=== What is needed ===
Exactly the lines from the start of the data through the line containing "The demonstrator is" should be output, with both ends kept and nothing added.

=== The data ===
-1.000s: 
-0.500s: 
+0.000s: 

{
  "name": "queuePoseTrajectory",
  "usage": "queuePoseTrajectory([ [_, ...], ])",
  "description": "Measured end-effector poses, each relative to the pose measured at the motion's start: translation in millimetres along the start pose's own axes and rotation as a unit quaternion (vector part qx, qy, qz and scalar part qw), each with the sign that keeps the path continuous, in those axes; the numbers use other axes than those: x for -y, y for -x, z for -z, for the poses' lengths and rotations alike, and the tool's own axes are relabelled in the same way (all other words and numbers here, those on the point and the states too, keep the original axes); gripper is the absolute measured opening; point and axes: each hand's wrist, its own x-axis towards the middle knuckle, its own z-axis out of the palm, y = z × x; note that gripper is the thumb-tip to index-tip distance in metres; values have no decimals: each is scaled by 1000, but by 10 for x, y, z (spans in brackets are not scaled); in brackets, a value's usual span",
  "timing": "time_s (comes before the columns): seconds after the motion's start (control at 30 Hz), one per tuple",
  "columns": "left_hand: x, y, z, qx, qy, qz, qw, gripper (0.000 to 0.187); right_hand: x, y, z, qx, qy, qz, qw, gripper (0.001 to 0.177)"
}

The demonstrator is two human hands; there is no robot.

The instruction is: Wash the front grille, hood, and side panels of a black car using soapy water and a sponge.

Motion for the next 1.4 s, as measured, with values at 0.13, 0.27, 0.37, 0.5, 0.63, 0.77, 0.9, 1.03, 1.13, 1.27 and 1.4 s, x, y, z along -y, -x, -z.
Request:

=== Your response ===
-1.000s: 
-0.500s: 
+0.000s: 

{
  "name": "queuePoseTrajectory",
  "usage": "queuePoseTrajectory([ [_, ...], ])",
  "description": "Measured end-effector poses, each relative to the pose measured at the motion's start: translation in millimetres along the start pose's own axes and rotation as a unit quaternion (vector part qx, qy, qz and scalar part qw), each with the sign that keeps the path continuous, in those axes; the numbers use other axes than those: x for -y, y for -x, z for -z, for the poses' lengths and rotations alike, and the tool's own axes are relabelled in the same way (all other words and numbers here, those on the point and the states too, keep the original axes); gripper is the absolute measured opening; point and axes: each hand's wrist, its own x-axis towards the middle knuckle, its own z-axis out of the palm, y = z × x; note that gripper is the thumb-tip to index-tip distance in metres; values have no decimals: each is scaled by 1000, but by 10 for x, y, z (spans in brackets are not scaled); in brackets, a value's usual span",
  "timing": "time_s (comes before the columns): seconds after the motion's start (control at 30 Hz), one per tuple",
  "columns": "left_hand: x, y, z, qx, qy, qz, qw, gripper (0.000 to 0.187); right_hand: x, y, z, qx, qy, qz, qw, gripper (0.001 to 0.177)"
}

The demonstrator is two human hands; there is no robot.

The output has been given in full.